Mamdani won, but ranked-choice voting lost
The race turned into a straightforward binary: Are you for Mamdani or Cuomo?

For many, New York City’s recent mayoral primary was a sign of a healthy democracy — New Yorkers showing up, organizing and making their voices heard.
It was also seen by many as a validation of ranked-choice voting. With Zohran Mamdani’s historic win, there’s renewed enthusiasm for ranked choice as a way to elevate consensus candidates, open the door to new political voices and avoid polarizing outcomes.
But that is not quite what happened.
Dig deeper and the picture gets more complicated. The mayoral race didn’t elevate a broadly supported candidate. Instead, it turned into a binary contest between two deeply polarizing figures — Mamdani, a democratic socialist and vocal critic of the Democratic establishment, and Andrew Cuomo, a scandal-plagued former governor who resigned from office just a few years ago.
Ranked-choice voting is often pitched as a system that lifts up candidates acceptable to the broadest number of people — not necessarily anyone’s first choice, but the one most voters can get behind. In theory, it helps avoid scenarios where deeply unpopular or fringe candidates win because the majority splits its vote.
In practice? The Mamdani-Cuomo face-off shows us something very different.
You couldn’t find two candidates further apart within a political party than Mamdani and Cuomo. Neither really fits the mold of a consensus candidate in a typical Democratic primary, and yet they were the two leading contenders.
The race turned into a straightforward binary: Are you for Mamdani or Cuomo? The ranked ballots became secondary to the first-choice battle between two deeply polarizing figures.
Ranked-choice voting didn’t mitigate polarization. It only masked it. Voters may have technically ranked more than one candidate, but the outcome, and the entire narrative of the race, boiled down to who was ranked first. There is little evidence to suggest that large numbers of voters were thoughtfully ranking across ideological lines. If anything, the illusory promise of cross-ranked camaraderie kept nonviable candidates in the race and prevented consolidation of money, staff and messaging behind alternative candidates to the big two.

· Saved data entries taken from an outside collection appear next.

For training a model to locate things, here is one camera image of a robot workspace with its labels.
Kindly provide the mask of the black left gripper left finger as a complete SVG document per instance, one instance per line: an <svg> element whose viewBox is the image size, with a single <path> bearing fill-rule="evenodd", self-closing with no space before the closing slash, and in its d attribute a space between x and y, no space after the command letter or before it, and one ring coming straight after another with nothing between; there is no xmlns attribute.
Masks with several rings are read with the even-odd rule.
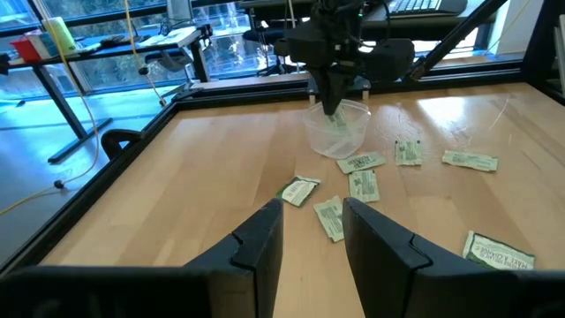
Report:
<svg viewBox="0 0 565 318"><path fill-rule="evenodd" d="M185 264L206 318L273 318L283 258L283 202L272 199Z"/></svg>

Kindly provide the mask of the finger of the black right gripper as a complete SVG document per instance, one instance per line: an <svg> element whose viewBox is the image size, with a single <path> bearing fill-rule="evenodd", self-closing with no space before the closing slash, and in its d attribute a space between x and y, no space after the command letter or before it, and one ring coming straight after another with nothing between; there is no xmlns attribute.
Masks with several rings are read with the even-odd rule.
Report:
<svg viewBox="0 0 565 318"><path fill-rule="evenodd" d="M349 87L352 85L356 74L354 71L345 68L335 68L331 71L332 84L332 106L331 113L335 114L339 103L346 95Z"/></svg>
<svg viewBox="0 0 565 318"><path fill-rule="evenodd" d="M327 69L324 67L318 68L318 67L309 66L308 72L312 75L316 83L316 87L318 88L324 113L326 115L331 115L332 114L331 86L330 86Z"/></svg>

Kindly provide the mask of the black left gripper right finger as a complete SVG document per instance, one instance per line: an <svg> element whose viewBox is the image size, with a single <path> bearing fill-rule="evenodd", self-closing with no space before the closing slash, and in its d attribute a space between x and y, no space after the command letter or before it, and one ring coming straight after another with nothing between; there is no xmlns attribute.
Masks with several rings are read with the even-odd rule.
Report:
<svg viewBox="0 0 565 318"><path fill-rule="evenodd" d="M366 318L479 318L479 266L365 203L343 202L346 253Z"/></svg>

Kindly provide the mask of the green white sweetener packet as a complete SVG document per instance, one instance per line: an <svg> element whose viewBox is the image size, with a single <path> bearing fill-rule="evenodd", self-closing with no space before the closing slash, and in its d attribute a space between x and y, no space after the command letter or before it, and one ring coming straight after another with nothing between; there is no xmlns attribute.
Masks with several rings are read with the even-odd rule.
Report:
<svg viewBox="0 0 565 318"><path fill-rule="evenodd" d="M276 197L295 207L302 207L318 187L321 181L317 178L295 176L276 194Z"/></svg>
<svg viewBox="0 0 565 318"><path fill-rule="evenodd" d="M503 270L532 270L535 256L513 246L469 231L462 257L486 268Z"/></svg>
<svg viewBox="0 0 565 318"><path fill-rule="evenodd" d="M376 175L373 170L353 171L349 175L350 197L365 203L380 200Z"/></svg>
<svg viewBox="0 0 565 318"><path fill-rule="evenodd" d="M313 209L325 232L334 243L344 239L343 204L337 195L322 203L314 204Z"/></svg>
<svg viewBox="0 0 565 318"><path fill-rule="evenodd" d="M337 160L336 163L340 170L345 174L353 171L366 170L386 163L386 158L377 152L369 152L353 155L345 159Z"/></svg>
<svg viewBox="0 0 565 318"><path fill-rule="evenodd" d="M417 166L423 163L419 140L397 140L395 142L395 164Z"/></svg>
<svg viewBox="0 0 565 318"><path fill-rule="evenodd" d="M497 171L499 162L498 158L494 156L453 150L446 150L441 160L450 165L486 172Z"/></svg>
<svg viewBox="0 0 565 318"><path fill-rule="evenodd" d="M333 115L327 115L327 120L329 125L335 129L344 130L347 128L348 121L342 105L336 108Z"/></svg>

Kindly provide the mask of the black office chair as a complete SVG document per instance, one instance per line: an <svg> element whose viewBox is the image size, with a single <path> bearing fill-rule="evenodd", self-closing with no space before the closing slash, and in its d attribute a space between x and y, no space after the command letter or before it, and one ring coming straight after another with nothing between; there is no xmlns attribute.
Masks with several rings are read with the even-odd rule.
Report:
<svg viewBox="0 0 565 318"><path fill-rule="evenodd" d="M266 66L256 72L258 77L290 74L300 70L299 66L288 64L287 57L276 54L275 43L283 38L285 30L289 27L289 20L284 18L281 26L269 26L262 21L260 26L244 32L243 38L249 42L257 42L265 58Z"/></svg>

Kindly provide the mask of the clear plastic container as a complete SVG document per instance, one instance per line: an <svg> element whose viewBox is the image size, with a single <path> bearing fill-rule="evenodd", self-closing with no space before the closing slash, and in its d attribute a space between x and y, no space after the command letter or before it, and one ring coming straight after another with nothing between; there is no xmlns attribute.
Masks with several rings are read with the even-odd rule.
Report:
<svg viewBox="0 0 565 318"><path fill-rule="evenodd" d="M311 105L303 115L311 149L333 159L347 158L361 147L371 117L368 107L361 102L342 99L340 105L344 107L348 121L344 130L329 125L321 102Z"/></svg>

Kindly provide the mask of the dark office desk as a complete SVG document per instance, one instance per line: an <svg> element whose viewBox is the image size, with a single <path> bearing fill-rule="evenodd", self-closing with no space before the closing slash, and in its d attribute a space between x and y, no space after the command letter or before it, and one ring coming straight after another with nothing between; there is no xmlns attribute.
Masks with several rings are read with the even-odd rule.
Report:
<svg viewBox="0 0 565 318"><path fill-rule="evenodd" d="M390 20L391 38L409 38L417 41L438 41L448 35L452 29L462 23L485 0L467 0L466 8L457 16L427 16L392 18ZM239 3L252 19L256 27L265 21L269 27L291 28L290 10L285 9L286 0L249 0ZM387 31L385 9L377 4L362 21L362 37L366 40L378 40Z"/></svg>

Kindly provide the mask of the black keyboard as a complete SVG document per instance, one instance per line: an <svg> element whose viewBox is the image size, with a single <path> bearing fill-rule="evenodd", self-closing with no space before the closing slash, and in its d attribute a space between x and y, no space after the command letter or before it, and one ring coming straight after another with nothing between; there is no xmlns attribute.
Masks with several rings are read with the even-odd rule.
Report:
<svg viewBox="0 0 565 318"><path fill-rule="evenodd" d="M467 0L392 0L388 4L391 15L447 14L464 11Z"/></svg>

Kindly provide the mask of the white papers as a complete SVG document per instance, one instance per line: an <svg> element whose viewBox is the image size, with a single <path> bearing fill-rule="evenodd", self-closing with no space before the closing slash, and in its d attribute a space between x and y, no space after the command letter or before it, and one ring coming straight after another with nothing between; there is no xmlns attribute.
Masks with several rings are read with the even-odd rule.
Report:
<svg viewBox="0 0 565 318"><path fill-rule="evenodd" d="M175 45L184 47L196 41L201 36L201 31L195 26L188 26L170 31L167 35L154 35L140 42L139 47L152 47L163 45Z"/></svg>

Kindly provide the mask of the black curved clamp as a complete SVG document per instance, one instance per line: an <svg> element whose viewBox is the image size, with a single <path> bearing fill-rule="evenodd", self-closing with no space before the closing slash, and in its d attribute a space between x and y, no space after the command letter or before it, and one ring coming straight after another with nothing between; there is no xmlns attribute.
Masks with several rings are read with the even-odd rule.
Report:
<svg viewBox="0 0 565 318"><path fill-rule="evenodd" d="M105 155L112 161L139 143L143 137L144 134L141 131L111 129L102 135L102 149Z"/></svg>

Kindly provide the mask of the yellow-green cylinder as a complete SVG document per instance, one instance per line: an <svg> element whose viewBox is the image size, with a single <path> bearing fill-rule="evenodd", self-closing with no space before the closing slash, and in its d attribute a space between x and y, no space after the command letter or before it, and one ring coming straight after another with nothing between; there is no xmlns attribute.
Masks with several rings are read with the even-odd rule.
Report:
<svg viewBox="0 0 565 318"><path fill-rule="evenodd" d="M42 24L65 56L78 53L78 46L62 17L44 19Z"/></svg>

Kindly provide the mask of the black-legged office desk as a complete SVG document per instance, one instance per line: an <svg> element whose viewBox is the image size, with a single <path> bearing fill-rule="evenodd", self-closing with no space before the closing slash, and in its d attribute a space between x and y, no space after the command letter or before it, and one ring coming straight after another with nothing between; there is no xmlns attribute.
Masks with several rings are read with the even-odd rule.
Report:
<svg viewBox="0 0 565 318"><path fill-rule="evenodd" d="M212 27L209 24L196 26L201 31L201 36L194 42L190 43L184 47L176 47L175 45L163 45L163 46L152 46L140 48L139 42L135 42L131 46L120 45L115 48L109 49L98 49L95 53L86 54L80 53L76 56L67 57L65 60L67 62L79 62L85 60L106 58L106 57L120 57L126 55L134 55L136 53L147 53L158 51L163 57L168 55L168 52L172 49L177 49L183 52L187 57L192 58L194 64L194 69L198 78L202 82L207 82L210 80L208 74L208 68L206 61L203 56L203 51L200 45L202 40L208 39L213 35ZM50 98L53 100L64 119L66 120L68 126L74 131L76 135L76 140L59 150L53 156L48 159L51 164L56 164L62 162L67 156L69 156L73 151L75 151L79 146L81 146L85 141L92 138L98 130L109 125L112 122L110 117L93 120L92 127L90 129L85 129L82 123L78 120L75 113L65 100L61 91L57 88L54 80L49 76L46 71L45 66L47 64L61 64L63 60L59 57L53 57L48 60L42 60L36 63L26 63L22 59L12 60L12 61L0 61L0 72L8 71L10 69L30 67L33 69L35 76L40 80L46 91L48 92Z"/></svg>

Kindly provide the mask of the red box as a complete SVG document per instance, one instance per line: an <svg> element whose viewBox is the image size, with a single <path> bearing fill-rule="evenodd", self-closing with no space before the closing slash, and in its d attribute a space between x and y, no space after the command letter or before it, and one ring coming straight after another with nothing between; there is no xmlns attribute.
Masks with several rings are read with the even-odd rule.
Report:
<svg viewBox="0 0 565 318"><path fill-rule="evenodd" d="M11 45L26 63L41 62L41 56L26 37L11 41Z"/></svg>

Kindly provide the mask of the black diagonal frame strut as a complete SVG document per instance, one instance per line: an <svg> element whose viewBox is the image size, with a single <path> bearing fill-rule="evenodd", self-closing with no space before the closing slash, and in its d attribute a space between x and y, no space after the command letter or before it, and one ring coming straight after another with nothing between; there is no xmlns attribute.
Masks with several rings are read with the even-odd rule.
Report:
<svg viewBox="0 0 565 318"><path fill-rule="evenodd" d="M484 0L467 18L443 38L425 57L420 57L402 77L402 82L420 80L434 68L473 29L485 23L508 0Z"/></svg>

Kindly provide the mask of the black frame post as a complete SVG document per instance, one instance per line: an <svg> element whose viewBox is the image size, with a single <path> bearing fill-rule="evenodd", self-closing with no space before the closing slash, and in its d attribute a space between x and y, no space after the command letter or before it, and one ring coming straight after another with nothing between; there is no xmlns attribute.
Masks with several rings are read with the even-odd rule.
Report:
<svg viewBox="0 0 565 318"><path fill-rule="evenodd" d="M555 29L565 0L543 0L523 59L522 75L537 90L565 106L565 48L558 50Z"/></svg>

And we shouldn’t forget the real-world challenges of ranked-choice voting implementation, particularly in New York City. Studies showed that in the 2021 mayoral election, ballot errors and incomplete rankings were significantly more common in communities of color. A Politico analysis found that low-income neighborhoods had higher rates of invalid ballots and lower rates of full ballot usage. That’s not just a paperwork problem. It’s a representation problem. If a voting system makes it harder for certain communities to fully make their voices heard, we should be asking hard questions.
None of this is to say ranked-choice voting can’t ever be useful. In some places, under certain conditions, it absolutely can help break through toxic partisanship and offer voters more voice and choice. But it’s not a plug-and-play solution for every jurisdiction, and it certainly didn’t deliver a clean, consensus-building outcome in New York City. Instead, it fueled a head-to-head showdown between two candidates.
We should not treat ranked-choice voting like a one-size-fits-all fix for what ails American elections. States and cities considering this system should move very carefully and demand a strategic case-by-case plan that considers the impact of the change in their political geography.
Real democracy reform isn’t just about changing how votes are counted. It’s about whether more communities are truly being heard. That requires tailoring systems to fit local contexts, investing in voter education and implementation, and measuring success by inclusion and trust. Let’s not mistake innovation for progress or let trendy electoral reforms make us lose sight of the end goal: true representation and a strong democracy.
Sam Oliker-Friedland is executive director of the Institute for Responsive Government.